Las agencias deben realizar las actualizaciones necesarias dentro de los 15 dias posteriores a la aplicacion de la directiva. Luego, 180 dias despues de que entre en juego, deben publicar una politica oficial de divulgacion de vulnerabilidades en su sitio web que defina que sistemas estan dentro del alcance, los tipos de pruebas permitidos y una descripcion de como enviar informes de vulnerabilidad.

El protocolo tambien debe informar a los investigadores cuando pueden esperar una respuesta y comprometerse a hacerles saber lo que esta sucediendo a medida que la agencia corrige el error.

Finalmente, debe prometer no demandar a los investigadores de seguridad por informar sobre vulnerabilidades de seguridad.

El documento obliga a las agencias a incluir todos los sistemas de accesibles desde Internet recientemente lanzados en el futuro, y todos los sistemas accesibles desde Internet existentes deben incluirse en dos anos.

Las agencias no pueden retener los errores de forma indefinida segun los terminos de la directiva, porque sus politicas deben permitir a los investigadores informar de los errores en otros lugares despues de un periodo de tiempo razonable.

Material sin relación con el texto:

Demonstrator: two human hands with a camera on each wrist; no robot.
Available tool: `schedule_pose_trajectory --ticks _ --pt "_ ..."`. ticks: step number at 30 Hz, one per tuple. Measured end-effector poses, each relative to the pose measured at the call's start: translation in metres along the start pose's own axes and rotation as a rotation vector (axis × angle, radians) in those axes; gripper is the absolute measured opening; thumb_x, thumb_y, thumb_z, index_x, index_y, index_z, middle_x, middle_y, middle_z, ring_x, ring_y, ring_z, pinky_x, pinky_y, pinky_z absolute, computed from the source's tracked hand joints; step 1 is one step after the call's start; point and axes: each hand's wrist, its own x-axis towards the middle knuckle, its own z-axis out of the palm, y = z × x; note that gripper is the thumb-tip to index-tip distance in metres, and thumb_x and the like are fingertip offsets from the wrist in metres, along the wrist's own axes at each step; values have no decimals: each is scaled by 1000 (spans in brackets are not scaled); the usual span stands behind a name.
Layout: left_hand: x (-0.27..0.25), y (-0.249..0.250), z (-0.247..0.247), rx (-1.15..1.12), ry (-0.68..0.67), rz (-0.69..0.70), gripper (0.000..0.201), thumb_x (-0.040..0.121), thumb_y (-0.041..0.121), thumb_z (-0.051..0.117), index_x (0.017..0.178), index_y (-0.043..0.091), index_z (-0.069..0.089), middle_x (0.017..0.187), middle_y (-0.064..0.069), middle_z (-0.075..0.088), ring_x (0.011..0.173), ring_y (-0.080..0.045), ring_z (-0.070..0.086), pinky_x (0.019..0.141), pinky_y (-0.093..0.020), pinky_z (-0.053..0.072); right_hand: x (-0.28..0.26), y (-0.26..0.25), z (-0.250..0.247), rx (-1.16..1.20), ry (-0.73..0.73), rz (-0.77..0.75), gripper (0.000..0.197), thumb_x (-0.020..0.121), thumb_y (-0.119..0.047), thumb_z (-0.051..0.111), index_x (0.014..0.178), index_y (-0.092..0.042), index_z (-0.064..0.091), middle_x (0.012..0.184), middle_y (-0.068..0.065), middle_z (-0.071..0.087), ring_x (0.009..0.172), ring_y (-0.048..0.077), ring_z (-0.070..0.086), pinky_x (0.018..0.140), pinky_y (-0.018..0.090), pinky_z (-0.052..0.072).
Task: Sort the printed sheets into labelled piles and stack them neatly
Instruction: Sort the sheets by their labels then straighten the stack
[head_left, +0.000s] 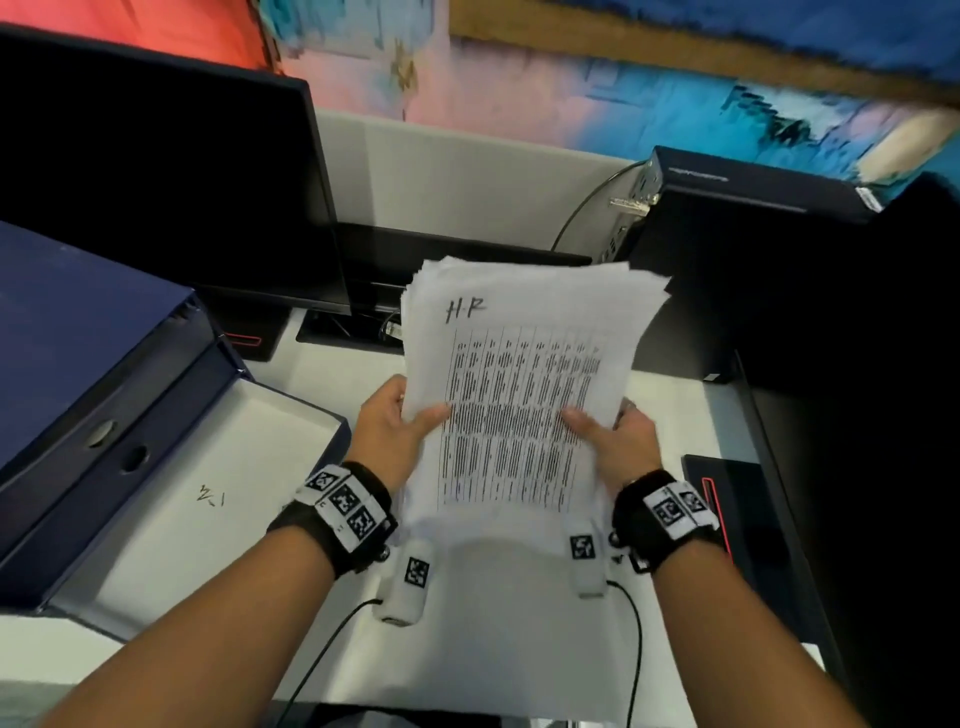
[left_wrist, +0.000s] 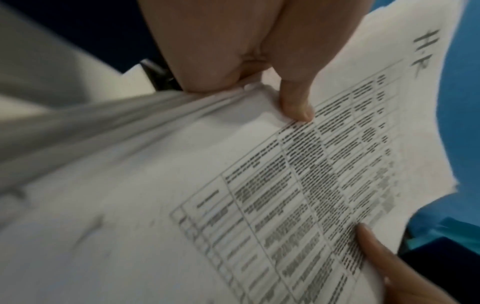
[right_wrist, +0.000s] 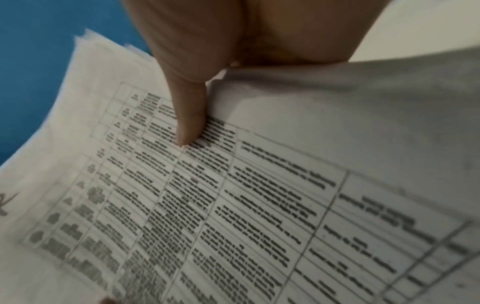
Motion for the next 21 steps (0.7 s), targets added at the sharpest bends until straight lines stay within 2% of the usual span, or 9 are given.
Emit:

CISA tambien protege los informes de errores contra el uso por parte de los espias. Prohibe explicitamente a las agencias canalizarlos al Vulnerabilities Equities Process (VEP). Esta es una iniciativa del gobierno que decide si usar errores de seguridad para un bien publico mayor o mantenerlos en secreto como armas potenciales contra otros.

Aunque ampliamente bien recibida, la propuesta de directiva de CISA recibio una respuesta mesurada de Katie Moussouris, CEO de la compania de seguridad Luta Security, quien dijo que los plazos eran demasiado largos:

This is the most important part of this new directive from @CISAgov :
“Submissions are for defensive purposes; they don’t go to the Vulnerabilities Equities Process. “

I’m not thrilled with the timelines on this though, which lead VERY heavily towards using bug bounty platforms https://t.co/PtmS1WRbyq

— Katie Moussouris (@k8em0) November 28, 2019

Su hilo de Twitter advierte a las agencias que simplemente no recurran a un programa de recompensas de errores de terceros mientras se esfuerzan por cumplir con los requisitos de la directiva. Aun asi, como ella menciona, algunas organizaciones federales los han usado en el pasado. El Pentagono uso los servicios de recompensas de errores de HackerOne para encontrar errores en sus sistemas.

Aunque el gobierno puede avanzar a un ritmo glacial para implementar esta nueva iniciativa, es mejor que algunas politicas en el sector privado, como vimos cuando los investigadores tuvieron problemas para informar de errores a proyectos de codigo abierto como Bitcoin Cash.